En Algérie, le verdict est tombé. Le jugement est sans appel. Le pouvoir algérien est juge et partie. Sa sentence envers la liberté d’expression est injuste. Elle est muselée. Même la résolution récente du Parlement européen dénonçant la détérioration des droits de l’homme et l’emprisonnement des journalistes et des manifestants n’a pas empêché le régime de poursuivre sa répression. Les autorités ont bloqué mercredi 2 décembre plusieurs sites d’information, confirmant le verrouillage du paysage médiatique indépendant, en ligne notamment, et l’offensive contre la liberté de la presse et d’expression.
« Nous dénonçons vigoureusement cette censure arbitraire (…) dont nous ignorons le prétexte. Le journal n’en a jamais été informé », a réagi dans un communiqué l’équipe de Twala, nouveau-né du paysage médiatique algérien. « C’est une atteinte à la liberté de la presse et à la liberté d’informer, a-t-elle déploré. Twala.info reste accessible grâce à la technologie VPN. »

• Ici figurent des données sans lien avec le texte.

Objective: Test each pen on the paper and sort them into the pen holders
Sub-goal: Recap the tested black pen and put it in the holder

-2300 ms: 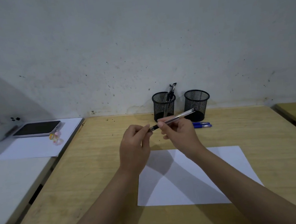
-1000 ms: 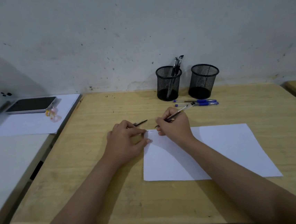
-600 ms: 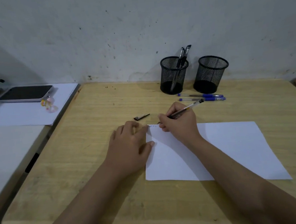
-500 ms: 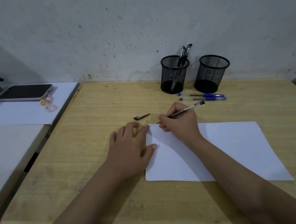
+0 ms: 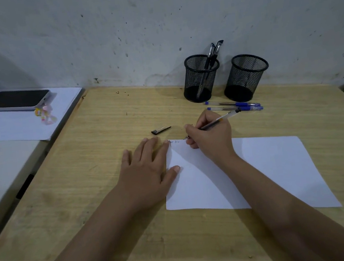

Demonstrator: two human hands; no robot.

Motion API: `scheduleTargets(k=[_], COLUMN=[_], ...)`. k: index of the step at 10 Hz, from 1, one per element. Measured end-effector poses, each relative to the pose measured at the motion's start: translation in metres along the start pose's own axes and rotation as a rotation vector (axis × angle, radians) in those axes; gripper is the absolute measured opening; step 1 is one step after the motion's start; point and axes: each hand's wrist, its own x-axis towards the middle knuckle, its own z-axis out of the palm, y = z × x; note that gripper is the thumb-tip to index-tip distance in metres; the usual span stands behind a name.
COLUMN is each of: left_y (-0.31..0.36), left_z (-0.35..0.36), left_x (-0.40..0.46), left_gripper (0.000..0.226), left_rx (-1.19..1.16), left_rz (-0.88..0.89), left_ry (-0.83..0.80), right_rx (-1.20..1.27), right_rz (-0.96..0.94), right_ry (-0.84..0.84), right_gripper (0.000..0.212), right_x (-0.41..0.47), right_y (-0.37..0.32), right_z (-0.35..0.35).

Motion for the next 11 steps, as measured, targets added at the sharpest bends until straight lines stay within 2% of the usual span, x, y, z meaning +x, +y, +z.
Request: scheduleTargets(k=[3,11], left_y=[0.0003,0.0023], left_z=[-0.0006,-0.0039], left_x=[0.0009,0.0012], left_gripper=[0.081,0.081], left_rx=[0.006,-0.001], left_rz=[0.002,0.001], left_ry=[0.013,0.007], right_rx=[0.018,-0.026], right_rz=[-0.008,-0.021], right_ry=[-0.066,-0.039], right_gripper=[0.028,0.026], right_x=[0.0027,0.005], right_y=[0.0012,0.0021], right_z=[0.004,0.0063])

La même mesure a été prise à l’encontre du site Casbah Tribune, qui l’a annoncé via sa page Facebook. De nombreux sites d’information ont été censurés par les autorités en 2020, à l’instar de Radio M, Maghreb Emergent, Interlignes, L’Avant-Garde et TSA (Tout sur l’Algérie). Maghreb Emergent et Radio M ont annoncé mercredi être de nouveau complètement inaccessibles, après avoir été partiellement débloqués début octobre. Casbah Tribune, publiant également dans les deux langues, est un site d’actualités nationales fondé en 2017 par le journaliste Khaled Drareni, actuellement derrière les barreaux. Ce dernier a été condamné en septembre à deux ans de prison ferme pour « incitation à attroupement non armé » et « atteinte à l’unité nationale » alors qu’il n’a fait que couvrir des manifestations du Hirak, mouvement de contestation populaire né début 2019.
D’autres médias font l’objet de la même censure, tels les sites arabophones Tariq News et Ultra Sawt, a précisé Saïd Salhi, vice-président de la Ligue algérienne de défense des droits de l’homme : « Encore une attaque contre la liberté de la presse. »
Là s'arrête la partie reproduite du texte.